Yes, there will be a minimum divisor applied to the Ranking. Currently, we have the minimum divisor set at 13 events. As we move into the 2021 spring season we will look to adjust the divisor to a suitable number taking into account a number of factors including the effects of some teams not playing in the 2020 fall season, and a mostly canceled 2020 spring season.
If a player has “locked up” his position heading into the spring, can he choose to not play and hold his place?
No, as there will be two postseason requirements included to prevent this from happening. First, a player must compete in the NCAA Regionals to be included in the Ranking (either as an individual or as part of the team component). Second, if a player either qualifies as an individual or their team qualifies for the NCAA National Championship, they must compete in the tournament. A player may not sit out the postseason – when eligible – in order to maintain his spot in the Ranking.
What if a player suffers a spring injury and is therefore not physically healthy enough to compete in postseason play?
If a player is positioned to possibly finish inside the top 15 and is injured prior to NCAA Regionals, and therefore unable to compete, we will review the injury and situation on a case-by-case basis to determine the fairest possible solution for the player and all other players included in the Ranking.
Given some players are not competing in the 2020 fall season due to their conference, does a player gain an advantage in playing more events?
No. In simple terms, the Ranking accounts for total points divided by the minimum divisor number (currently at least 13 or the number of events you play in). It still rewards those players that finish well in the events they compete in. There is not advantage for a player who happens to compete in 2020 fall events versus a player who happens to not be playing. As long as a player has satisfied the minimum divisor number than they will be on a level playing field.
The NCAA provided an optional extra year of eligibility for players due to COVID-19. How will that work within PGA TOUR University?

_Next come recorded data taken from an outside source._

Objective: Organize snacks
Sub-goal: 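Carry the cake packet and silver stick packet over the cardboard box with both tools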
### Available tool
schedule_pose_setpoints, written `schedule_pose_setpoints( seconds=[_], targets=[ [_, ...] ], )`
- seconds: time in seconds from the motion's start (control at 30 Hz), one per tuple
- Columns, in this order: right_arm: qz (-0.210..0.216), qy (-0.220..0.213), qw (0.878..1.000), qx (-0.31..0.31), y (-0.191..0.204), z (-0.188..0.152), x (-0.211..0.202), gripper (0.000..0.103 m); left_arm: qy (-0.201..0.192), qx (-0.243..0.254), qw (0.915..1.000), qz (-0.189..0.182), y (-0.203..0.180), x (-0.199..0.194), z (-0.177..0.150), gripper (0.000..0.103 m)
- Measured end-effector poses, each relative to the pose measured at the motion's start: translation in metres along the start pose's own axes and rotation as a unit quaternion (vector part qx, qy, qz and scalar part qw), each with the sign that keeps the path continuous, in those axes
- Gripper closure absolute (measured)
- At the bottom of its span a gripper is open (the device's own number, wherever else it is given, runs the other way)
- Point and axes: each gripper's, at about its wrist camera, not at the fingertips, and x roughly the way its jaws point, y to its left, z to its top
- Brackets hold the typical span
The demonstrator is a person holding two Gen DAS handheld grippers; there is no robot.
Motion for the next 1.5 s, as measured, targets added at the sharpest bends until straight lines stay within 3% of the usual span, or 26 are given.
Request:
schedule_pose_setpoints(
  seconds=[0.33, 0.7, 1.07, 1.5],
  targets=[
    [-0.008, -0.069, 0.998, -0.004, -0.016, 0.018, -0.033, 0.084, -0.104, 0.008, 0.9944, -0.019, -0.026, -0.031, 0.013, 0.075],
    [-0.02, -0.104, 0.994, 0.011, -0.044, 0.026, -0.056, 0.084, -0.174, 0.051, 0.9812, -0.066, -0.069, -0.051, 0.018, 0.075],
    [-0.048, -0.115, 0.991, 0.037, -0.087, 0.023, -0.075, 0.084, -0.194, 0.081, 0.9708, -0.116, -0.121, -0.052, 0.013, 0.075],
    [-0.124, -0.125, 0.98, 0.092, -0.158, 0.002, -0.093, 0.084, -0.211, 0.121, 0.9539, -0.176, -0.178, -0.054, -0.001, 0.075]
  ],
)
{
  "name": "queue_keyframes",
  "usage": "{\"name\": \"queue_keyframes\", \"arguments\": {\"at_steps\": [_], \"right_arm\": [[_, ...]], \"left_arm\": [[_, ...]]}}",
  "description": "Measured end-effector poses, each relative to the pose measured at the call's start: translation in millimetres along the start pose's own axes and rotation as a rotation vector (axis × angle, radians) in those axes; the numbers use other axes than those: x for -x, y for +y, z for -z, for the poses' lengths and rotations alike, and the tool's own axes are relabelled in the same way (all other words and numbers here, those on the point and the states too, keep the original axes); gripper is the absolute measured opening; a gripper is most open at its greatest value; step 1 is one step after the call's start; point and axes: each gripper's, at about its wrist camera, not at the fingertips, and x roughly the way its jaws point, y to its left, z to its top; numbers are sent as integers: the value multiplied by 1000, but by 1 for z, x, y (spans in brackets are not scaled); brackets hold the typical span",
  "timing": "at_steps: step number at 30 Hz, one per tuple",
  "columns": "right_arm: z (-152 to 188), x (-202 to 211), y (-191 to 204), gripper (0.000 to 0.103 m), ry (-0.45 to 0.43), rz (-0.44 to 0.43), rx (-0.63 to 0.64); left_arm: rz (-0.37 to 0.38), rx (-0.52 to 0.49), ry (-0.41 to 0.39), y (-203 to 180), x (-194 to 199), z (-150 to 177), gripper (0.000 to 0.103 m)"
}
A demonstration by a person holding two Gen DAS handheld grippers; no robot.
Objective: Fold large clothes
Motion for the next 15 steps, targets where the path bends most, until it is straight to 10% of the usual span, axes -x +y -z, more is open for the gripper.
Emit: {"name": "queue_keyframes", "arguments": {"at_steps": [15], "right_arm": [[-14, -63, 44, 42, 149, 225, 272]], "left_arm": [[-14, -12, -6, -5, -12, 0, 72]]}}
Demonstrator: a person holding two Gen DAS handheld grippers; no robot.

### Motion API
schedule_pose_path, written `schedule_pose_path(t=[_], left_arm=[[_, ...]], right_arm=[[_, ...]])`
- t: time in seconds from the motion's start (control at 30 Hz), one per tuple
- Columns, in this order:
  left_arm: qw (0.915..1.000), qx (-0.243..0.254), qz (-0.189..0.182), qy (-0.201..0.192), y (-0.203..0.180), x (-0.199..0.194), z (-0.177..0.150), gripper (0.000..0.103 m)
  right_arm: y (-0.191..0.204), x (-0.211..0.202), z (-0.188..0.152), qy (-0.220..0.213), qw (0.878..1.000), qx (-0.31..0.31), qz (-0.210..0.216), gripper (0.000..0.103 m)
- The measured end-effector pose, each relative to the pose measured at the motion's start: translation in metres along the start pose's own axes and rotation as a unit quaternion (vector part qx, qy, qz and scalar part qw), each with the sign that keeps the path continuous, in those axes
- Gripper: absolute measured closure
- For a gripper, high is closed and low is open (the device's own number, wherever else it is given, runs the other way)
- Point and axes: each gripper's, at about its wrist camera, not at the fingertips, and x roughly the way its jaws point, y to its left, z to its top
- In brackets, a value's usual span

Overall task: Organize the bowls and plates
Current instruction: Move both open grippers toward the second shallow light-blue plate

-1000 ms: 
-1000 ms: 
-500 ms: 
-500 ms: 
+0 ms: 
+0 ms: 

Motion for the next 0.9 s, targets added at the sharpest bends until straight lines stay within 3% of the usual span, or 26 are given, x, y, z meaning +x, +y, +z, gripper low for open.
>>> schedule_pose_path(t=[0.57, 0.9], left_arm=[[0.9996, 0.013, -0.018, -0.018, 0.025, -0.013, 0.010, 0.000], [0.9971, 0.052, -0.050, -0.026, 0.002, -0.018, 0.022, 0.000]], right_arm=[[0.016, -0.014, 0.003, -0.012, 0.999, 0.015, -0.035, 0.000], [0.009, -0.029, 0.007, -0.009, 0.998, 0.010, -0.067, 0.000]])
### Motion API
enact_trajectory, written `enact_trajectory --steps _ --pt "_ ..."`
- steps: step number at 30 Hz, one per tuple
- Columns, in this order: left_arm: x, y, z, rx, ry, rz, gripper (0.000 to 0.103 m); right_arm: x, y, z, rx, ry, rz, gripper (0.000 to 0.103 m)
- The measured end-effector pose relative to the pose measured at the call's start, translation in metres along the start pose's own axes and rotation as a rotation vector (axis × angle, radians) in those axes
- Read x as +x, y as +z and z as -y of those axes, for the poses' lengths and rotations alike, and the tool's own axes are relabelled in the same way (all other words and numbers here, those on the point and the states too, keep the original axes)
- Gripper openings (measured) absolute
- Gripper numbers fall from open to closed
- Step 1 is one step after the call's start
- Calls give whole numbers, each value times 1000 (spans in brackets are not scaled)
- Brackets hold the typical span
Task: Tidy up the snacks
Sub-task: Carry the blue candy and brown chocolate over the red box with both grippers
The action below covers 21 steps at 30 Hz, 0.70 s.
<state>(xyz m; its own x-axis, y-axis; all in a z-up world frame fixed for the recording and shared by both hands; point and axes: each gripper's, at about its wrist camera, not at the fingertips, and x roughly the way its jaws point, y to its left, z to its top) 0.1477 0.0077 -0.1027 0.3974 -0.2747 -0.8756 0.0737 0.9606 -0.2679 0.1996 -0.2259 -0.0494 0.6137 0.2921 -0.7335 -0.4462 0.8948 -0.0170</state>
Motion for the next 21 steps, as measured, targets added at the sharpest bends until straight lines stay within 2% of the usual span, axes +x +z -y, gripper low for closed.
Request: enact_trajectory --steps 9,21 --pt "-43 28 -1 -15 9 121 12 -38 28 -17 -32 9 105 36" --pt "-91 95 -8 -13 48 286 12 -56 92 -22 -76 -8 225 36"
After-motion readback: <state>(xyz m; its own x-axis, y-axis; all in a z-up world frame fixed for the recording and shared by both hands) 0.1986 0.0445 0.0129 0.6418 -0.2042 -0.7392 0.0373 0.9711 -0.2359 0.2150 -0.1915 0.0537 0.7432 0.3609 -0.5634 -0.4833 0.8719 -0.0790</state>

After the completion of the final PGA TOUR University Ranking list we will reward the top 15 players with access to the Korn Ferry Tour or our International Tours. At that time, if a player finishes outside of the top 15 and has an extra year of eligibility, they can return to school and be included in the following year’s Ranking.
Why are only Division I players eligible?
While we recognize not all PGA TOUR players come from Division I programs, as we studied the player makeup for all of our Tours, overwhelmingly most come from Division I programs. As we look to build on our current foundation, this is one area we may explore further down the road.
How weighted will the Ranking be to a Power 5 team and player?
There is no weighting for Power 5 teams and players, per se. The point values earned will be weighted through the WAGR calculation and the Power Method, which takes into account the strength of all players included in a tournament field.
Can players remain amateur for a time period after finishing in the top 15 of the Ranking?
Finishers from the final PGA TOUR University Ranking list who choose to remain amateur for the selection of the current year’s Walker Cup or World Amateur Team Championship must declare in writing to the PGA TOUR within three days following the release of the final official Ranking list and may participate in events as a non-member. Thereafter, these players may join as a member and accept any remaining performance benefits provided that they do so within 10 days following the conclusion of the Walker Cup or World Amateur Team Championship.